- [DATA SECTION]

####

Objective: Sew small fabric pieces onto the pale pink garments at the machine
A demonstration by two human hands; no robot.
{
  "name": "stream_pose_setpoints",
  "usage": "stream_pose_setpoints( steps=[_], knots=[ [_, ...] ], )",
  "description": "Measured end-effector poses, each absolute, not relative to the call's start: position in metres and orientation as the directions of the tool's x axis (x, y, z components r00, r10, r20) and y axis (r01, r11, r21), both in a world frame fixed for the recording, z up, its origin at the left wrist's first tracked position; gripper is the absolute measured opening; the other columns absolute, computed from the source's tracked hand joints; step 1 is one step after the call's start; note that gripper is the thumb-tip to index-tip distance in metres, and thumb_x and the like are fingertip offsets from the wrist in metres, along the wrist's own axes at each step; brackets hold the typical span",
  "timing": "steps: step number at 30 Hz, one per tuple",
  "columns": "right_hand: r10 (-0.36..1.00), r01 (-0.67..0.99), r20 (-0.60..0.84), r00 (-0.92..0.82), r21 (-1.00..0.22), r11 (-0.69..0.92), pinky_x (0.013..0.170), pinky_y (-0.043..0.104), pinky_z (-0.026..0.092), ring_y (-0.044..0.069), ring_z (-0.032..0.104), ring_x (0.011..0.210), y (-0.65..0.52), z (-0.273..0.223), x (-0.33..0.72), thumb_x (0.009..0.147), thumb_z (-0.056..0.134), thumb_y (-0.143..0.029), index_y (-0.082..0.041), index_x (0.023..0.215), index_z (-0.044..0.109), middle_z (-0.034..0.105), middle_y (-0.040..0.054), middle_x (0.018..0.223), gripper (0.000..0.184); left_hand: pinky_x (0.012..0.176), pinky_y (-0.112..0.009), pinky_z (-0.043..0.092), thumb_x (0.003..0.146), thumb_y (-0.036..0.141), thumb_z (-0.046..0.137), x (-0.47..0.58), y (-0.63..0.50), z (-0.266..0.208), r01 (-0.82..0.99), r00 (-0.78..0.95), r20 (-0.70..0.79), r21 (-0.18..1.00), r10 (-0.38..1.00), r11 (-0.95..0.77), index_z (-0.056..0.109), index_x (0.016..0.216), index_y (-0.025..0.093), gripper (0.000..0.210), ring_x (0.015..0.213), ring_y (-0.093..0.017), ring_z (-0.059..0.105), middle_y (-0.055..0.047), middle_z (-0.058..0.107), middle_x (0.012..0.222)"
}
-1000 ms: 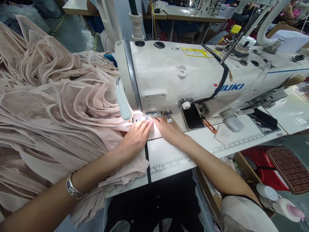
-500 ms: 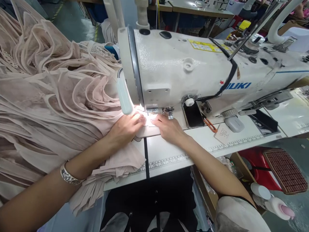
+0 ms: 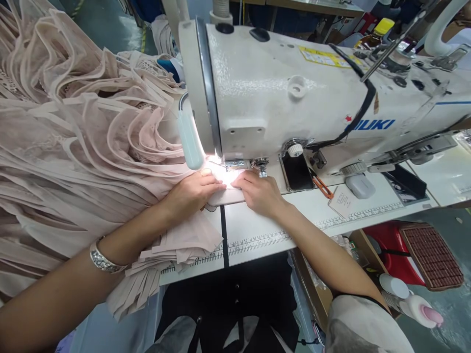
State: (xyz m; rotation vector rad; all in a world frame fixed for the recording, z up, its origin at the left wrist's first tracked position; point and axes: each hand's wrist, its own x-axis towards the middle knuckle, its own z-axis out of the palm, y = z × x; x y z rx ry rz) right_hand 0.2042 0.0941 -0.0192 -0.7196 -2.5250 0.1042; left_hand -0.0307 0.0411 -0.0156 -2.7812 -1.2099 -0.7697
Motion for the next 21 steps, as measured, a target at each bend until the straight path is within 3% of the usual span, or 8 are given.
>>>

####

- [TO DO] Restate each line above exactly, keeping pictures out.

- [RESULT OF THE EXERCISE]
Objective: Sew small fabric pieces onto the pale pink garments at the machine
A demonstration by two human hands; no robot.
{
  "name": "stream_pose_setpoints",
  "usage": "stream_pose_setpoints( steps=[_], knots=[ [_, ...] ], )",
  "description": "Measured end-effector poses, each absolute, not relative to the call's start: position in metres and orientation as the directions of the tool's x axis (x, y, z components r00, r10, r20) and y axis (r01, r11, r21), both in a world frame fixed for the recording, z up, its origin at the left wrist's first tracked position; gripper is the absolute measured opening; the other columns absolute, computed from the source's tracked hand joints; step 1 is one step after the call's start; note that gripper is the thumb-tip to index-tip distance in metres, and thumb_x and the like are fingertip offsets from the wrist in metres, along the wrist's own axes at each step; brackets hold the typical span",
  "timing": "steps: step number at 30 Hz, one per tuple",
  "columns": "right_hand: r10 (-0.36..1.00), r01 (-0.67..0.99), r20 (-0.60..0.84), r00 (-0.92..0.82), r21 (-1.00..0.22), r11 (-0.69..0.92), pinky_x (0.013..0.170), pinky_y (-0.043..0.104), pinky_z (-0.026..0.092), ring_y (-0.044..0.069), ring_z (-0.032..0.104), ring_x (0.011..0.210), y (-0.65..0.52), z (-0.273..0.223), x (-0.33..0.72), thumb_x (0.009..0.147), thumb_z (-0.056..0.134), thumb_y (-0.143..0.029), index_y (-0.082..0.041), index_x (0.023..0.215), index_z (-0.044..0.109), middle_z (-0.034..0.105), middle_y (-0.040..0.054), middle_x (0.018..0.223), gripper (0.000..0.184); left_hand: pinky_x (0.012..0.176), pinky_y (-0.112..0.009), pinky_z (-0.043..0.092), thumb_x (0.003..0.146), thumb_y (-0.036..0.141), thumb_z (-0.046..0.137), x (-0.47..0.58), y (-0.63..0.50), z (-0.266..0.208), r01 (-0.82..0.99), r00 (-0.78..0.95), r20 (-0.70..0.79), r21 (-0.18..1.00), r10 (-0.38..1.00), r11 (-0.95..0.77), index_z (-0.056..0.109), index_x (0.016..0.216), index_y (-0.025..0.093), gripper (0.000..0.210), ring_x (0.015..0.213), ring_y (-0.093..0.017), ring_z (-0.059..0.105), middle_y (-0.055..0.047), middle_z (-0.058..0.107), middle_x (0.012..0.222)"
}
-1000 ms: 
-500 ms: 
+0 ms: 
State: (xyz m; rotation vector rad; all in a world frame fixed for the recording, z up, its origin at the left wrist's first tracked position; point and axes: each hand's wrist, its own x-axis towards the middle knuckle, its own z-axis out of the palm, y = z × x; x y z rx ry rz) right_hand 0.2042 0.0941 -0.0192 -0.7196 -2.5250 0.1042; left_hand -0.0307 0.0411 -0.0156 -2.7812 -1.2099 -0.7697
Motion for the next 21 steps, as measured, a target at each bend until the straight path is within 3% of the usual span, or 8 are given.
>>>

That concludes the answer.